Amaral argumenta que aquisições bem feitas podem ser muito lucrativas. Falar em aquisições não combina com a história do Citi no Brasil, mas combina, e muito, com a história do Travelers e de Weill.
O Banespa é um alvo declarado, especialmente por sua base de clientes. Da rede física de agências, só interessaria manter uns 70%. Mas não se deve descartar outros alvos no Brasil ou, quem sabe, até fora daqui.
O Citi perdeu enorme terreno na América Latina para os bancos espanhóis. Talvez por conhecer o estilo de Weill, há quem imagine o Citi indo às compras na Espanha, para levar um lote de uma só vez.
O outro banco americano que está na disputa pelo Banespa é o Fleet, dono do BankBoston no Brasil. Muitos vêem sua presença no leilão como simbólica, mas o Boston jura que não. Existem hoje US$ 3 bilhões disponíveis no caixa do Fleet nos Estados Unidos, dizem seus executivos. O melhor retorno está aqui.
Ao contrário do Citi, contudo, o Boston não quer ampliar muito sua presença como banco de varejo e sim consolidar sua posição como banco de elite. É essa estratégia que explicaria o fato de o Boston ter mantido resultados trimestrais sempre crescentes desde 1991.
O Banespa não interessa pela rede de agências e sim pelos correntistas mais ricos. O Boston tem 150 mil clientes com renda mensal superior a R$ 4.000. O Banespa tem 300 mil, de um total de 3 milhões de correntistas. O Banespa, portanto, interessa, desde que o preço seja razoável.
Tiros no FMI
Muito mais devastador para o FMI do que as demonstrações de rua, nesta semana, em Washington, foi o artigo escrito no “The New Republic” por Joseph Stiglitz, que foi o economista-chefe do Banco Mundial de 97 a este ano e é candidatíssimo a um Prêmio Nobel de Economia. Foi tão devastador que mereceu uma resposta, duríssima, do economista Rudiger Dornbusch, do MIT, no número seguinte.

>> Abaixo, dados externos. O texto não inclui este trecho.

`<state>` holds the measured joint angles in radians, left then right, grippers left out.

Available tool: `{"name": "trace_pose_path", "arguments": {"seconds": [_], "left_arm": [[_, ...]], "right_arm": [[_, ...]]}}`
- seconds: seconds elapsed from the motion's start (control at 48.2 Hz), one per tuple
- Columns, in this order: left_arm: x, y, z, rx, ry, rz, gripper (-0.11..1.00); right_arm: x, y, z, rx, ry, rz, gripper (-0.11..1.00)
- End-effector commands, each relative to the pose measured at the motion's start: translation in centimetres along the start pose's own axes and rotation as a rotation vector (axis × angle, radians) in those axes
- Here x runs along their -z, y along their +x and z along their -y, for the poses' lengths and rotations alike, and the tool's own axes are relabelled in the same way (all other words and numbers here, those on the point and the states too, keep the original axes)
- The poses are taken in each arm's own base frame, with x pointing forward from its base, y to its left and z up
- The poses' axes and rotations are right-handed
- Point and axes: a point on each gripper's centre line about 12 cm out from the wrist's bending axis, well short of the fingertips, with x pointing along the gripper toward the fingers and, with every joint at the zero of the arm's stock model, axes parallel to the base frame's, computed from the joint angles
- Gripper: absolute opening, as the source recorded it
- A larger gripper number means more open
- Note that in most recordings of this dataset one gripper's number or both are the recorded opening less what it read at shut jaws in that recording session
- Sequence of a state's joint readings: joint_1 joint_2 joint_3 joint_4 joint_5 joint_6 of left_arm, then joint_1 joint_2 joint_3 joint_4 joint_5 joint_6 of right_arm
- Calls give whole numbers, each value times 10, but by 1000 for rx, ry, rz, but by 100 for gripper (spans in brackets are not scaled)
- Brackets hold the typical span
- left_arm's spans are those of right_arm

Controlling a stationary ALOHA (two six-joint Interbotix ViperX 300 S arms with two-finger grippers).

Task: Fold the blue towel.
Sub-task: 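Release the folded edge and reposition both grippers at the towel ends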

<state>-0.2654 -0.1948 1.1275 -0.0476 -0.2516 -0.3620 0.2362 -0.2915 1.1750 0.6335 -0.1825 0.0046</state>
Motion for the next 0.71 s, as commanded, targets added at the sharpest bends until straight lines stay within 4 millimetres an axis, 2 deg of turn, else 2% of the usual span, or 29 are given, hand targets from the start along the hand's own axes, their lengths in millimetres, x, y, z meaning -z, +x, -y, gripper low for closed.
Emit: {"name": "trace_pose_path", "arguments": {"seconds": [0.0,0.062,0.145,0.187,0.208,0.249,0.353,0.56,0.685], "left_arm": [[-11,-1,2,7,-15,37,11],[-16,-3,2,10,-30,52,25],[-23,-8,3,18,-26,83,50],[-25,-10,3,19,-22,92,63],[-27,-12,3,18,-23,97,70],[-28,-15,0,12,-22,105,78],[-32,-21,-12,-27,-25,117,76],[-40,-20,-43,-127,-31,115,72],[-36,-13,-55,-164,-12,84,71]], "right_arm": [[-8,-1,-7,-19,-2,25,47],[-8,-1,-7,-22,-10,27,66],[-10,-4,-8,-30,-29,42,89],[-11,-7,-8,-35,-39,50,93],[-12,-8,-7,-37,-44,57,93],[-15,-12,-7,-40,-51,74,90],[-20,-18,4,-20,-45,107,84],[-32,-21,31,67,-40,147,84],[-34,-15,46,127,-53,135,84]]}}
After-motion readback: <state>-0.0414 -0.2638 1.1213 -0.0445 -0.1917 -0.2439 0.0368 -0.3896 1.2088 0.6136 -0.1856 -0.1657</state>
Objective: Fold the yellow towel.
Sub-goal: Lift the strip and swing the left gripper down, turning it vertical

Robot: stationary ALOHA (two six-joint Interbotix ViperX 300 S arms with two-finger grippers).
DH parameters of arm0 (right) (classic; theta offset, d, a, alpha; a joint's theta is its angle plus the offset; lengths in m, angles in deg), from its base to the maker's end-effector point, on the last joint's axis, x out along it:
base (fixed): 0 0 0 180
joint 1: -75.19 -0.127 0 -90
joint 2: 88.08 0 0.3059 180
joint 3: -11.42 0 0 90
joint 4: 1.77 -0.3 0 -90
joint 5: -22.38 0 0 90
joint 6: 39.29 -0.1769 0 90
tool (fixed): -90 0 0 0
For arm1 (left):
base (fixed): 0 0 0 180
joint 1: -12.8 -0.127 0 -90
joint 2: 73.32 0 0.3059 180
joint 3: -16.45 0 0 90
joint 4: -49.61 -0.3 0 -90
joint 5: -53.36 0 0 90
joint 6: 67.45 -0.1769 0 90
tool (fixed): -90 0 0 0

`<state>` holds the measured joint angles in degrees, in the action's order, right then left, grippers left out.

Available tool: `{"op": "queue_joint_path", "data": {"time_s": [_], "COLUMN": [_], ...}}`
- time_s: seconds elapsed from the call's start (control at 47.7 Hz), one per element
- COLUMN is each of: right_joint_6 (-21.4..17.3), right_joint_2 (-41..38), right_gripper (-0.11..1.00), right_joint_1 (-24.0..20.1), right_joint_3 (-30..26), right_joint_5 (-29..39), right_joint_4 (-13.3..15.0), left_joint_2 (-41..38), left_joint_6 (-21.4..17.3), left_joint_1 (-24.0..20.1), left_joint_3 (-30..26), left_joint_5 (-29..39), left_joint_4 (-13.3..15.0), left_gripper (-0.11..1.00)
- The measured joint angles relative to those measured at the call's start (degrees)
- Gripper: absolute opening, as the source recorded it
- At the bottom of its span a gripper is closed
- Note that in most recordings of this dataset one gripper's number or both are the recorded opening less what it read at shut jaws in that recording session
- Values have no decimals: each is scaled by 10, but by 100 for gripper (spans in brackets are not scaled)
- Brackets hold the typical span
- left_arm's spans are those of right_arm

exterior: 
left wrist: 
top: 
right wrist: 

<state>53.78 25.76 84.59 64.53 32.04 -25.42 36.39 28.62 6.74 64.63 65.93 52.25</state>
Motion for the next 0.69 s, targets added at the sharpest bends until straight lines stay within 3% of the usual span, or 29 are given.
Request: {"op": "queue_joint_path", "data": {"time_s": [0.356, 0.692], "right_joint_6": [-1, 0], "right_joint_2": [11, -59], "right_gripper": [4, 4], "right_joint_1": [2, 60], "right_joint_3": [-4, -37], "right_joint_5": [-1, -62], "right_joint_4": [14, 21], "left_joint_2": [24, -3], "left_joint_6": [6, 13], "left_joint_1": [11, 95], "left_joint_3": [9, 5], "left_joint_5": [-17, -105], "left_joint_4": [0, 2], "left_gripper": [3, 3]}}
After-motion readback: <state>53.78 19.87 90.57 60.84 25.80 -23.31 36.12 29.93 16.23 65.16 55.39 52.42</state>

Stiglitz descreve a origem dos economistas do Fundo como “estudantes de terceira categoria de universidades de primeira categoria”. Os modelos do FMI são “frequentemente furados e ultrapassados”. As análises dos países são tão burocráticas que ele conta que descobriu-se, por um descuido na digitação, que o relatório feito por uma missão do FMI num país copiava páginas do relatório feito para outro país.
A arrogância do Fundo e do Tesouro americano levou a políticas desastrosas na Ásia e na Rússia. Na Ásia, recomendando juros altos para uma economia em bancarrota e ajuste fiscal para quem tinha superávits fiscais. Na Rússia, recomendando terapia de choque onde não havia nem sequer instituições básicas.
Na Ásia, o “staff” dizia aplicar políticas duvidosas pela pressão política do “board” de diretores; amigos de Stiglitz no “board” diziam exatamente o contrário. Nem o FMI nem o Tesouro admitem debate sobre suas políticas, decididas em segredo.
Dornbusch contra-atacou dizendo que a política do FMI na Ásia foi um sucesso e que Stiglitz “ “não tem a menor idéia sobre macroeconomia e estabilização”. No meio da crise asiática, lembrou, Stiglitz recomendou uma desvalorização cambial na China, que teria sido desastrosa.
Ninguém do FMI, por enquanto, respondeu, mas vai ser difícil ignorar o barulho feito por Stiglitz.
Celso Pinto é membro do Conselho Editorial da Folha de S.Paulo e diretor de redação do jornal Valor Econômico.